The partial U.S. government shutdown, now in its 34th day has hurt investor sentiment. U.S. Republican Senate Majority Leader Mitch McConnell said he planned to hold a vote on Thursday on a Democratic proposal that would fund the government for three weeks.
Global growth concerns have also rattled investor appetite for risk. On Monday, the International Monetary Fund (IMF) cut its 2019 and 2020 global growth forecasts, citing a bigger-than-expected slowdown in China and the eurozone, and said failure to resolve trade tensions could further destabilize a slowing global economy.
In Asian trading, the yen was marginally higher at 109.51, after weakening 0.2 percent versus the greenback in the previous session.
On Wednesday, the Bank of Japan kept its policy unchanged. The BOJ cut its inflation forecasts and warned of growing risks to the economy from trade protectionism and slowing global demand.
The dollar index, a gauge of its value versus six major peers, was steady at 96.06.
Markets are bearish on the outlook for the dollar this year. Traders in interest rate futures are wagering that the Federal Reserve will stand pat on rates in 2019 in the face of growth risks both at home and globally.
All eyes will be on the euro as investors await the European Central Bank’s monetary policy announcement later on Thursday where it is all but certain to keep policy unchanged.
The single currency was marginally higher at $1.1383. The euro has lost around 1.6 percent of its value over the last two weeks as traders expect the ECB to remain dovish and keep monetary policy accommodative for an extended period of time. Low inflation as well as weaker-than-expected economic activity in Germany and France, however, may lead ECB President Mario Draghi to point towards a potentially longer lasting slowdown.

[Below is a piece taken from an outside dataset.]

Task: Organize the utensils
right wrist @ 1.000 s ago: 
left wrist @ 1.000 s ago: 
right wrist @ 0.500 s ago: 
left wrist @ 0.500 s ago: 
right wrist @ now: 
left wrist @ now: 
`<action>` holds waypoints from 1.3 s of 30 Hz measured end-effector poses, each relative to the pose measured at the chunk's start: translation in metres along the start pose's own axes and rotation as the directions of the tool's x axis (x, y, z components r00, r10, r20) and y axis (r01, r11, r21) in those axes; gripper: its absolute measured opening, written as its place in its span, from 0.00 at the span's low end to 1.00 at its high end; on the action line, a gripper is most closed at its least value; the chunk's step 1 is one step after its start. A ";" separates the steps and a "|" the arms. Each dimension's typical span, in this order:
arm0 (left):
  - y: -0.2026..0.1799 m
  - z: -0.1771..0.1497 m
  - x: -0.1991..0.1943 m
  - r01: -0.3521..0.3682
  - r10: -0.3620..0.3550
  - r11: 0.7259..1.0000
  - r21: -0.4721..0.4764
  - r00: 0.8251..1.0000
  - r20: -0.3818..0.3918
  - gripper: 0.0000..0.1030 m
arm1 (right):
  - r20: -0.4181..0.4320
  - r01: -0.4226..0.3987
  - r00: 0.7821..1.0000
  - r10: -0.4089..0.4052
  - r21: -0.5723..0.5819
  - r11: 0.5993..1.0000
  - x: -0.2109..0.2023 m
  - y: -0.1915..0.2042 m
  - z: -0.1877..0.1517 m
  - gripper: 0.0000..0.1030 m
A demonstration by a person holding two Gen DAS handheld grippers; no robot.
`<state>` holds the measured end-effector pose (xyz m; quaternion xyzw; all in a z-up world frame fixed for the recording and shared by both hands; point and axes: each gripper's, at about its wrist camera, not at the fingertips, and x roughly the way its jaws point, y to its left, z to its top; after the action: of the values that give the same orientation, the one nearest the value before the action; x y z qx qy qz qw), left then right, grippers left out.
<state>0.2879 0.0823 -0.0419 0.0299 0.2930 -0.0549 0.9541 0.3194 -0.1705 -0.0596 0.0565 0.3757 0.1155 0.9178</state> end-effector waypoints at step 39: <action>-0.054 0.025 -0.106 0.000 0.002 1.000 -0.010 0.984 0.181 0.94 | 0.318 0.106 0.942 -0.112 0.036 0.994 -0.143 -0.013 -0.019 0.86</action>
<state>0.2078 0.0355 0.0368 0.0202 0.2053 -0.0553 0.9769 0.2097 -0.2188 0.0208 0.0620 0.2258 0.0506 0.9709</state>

“If the central bank lowers its growth or inflation forecasts and Draghi focuses on weaker growth, we could see EUR/USD fall to $1.12 easily,” said Kathy Lien, managing director of currency strategy at BK Asset Management.
Elsewhere, sterling traded marginally higher at $1.3075, hovering near highs last seen in mid-November in a sign traders expect Britain to avoid a chaotic exit from the European Union.
Since Prime Minister Theresa May’s divorce deal with the EU was rejected by lawmakers last week in the biggest defeat in modern British history, lawmakers have been trying to plot a course out of the crisis, yet no option has the majority support of parliament.
Some analysts expect limited upside for sterling. Philip Wee, currency strategist at DBS says that most of the gains in the pound are due to the unwinding of short positions. He sees sterling capped in the range of $1.3170-1.3240.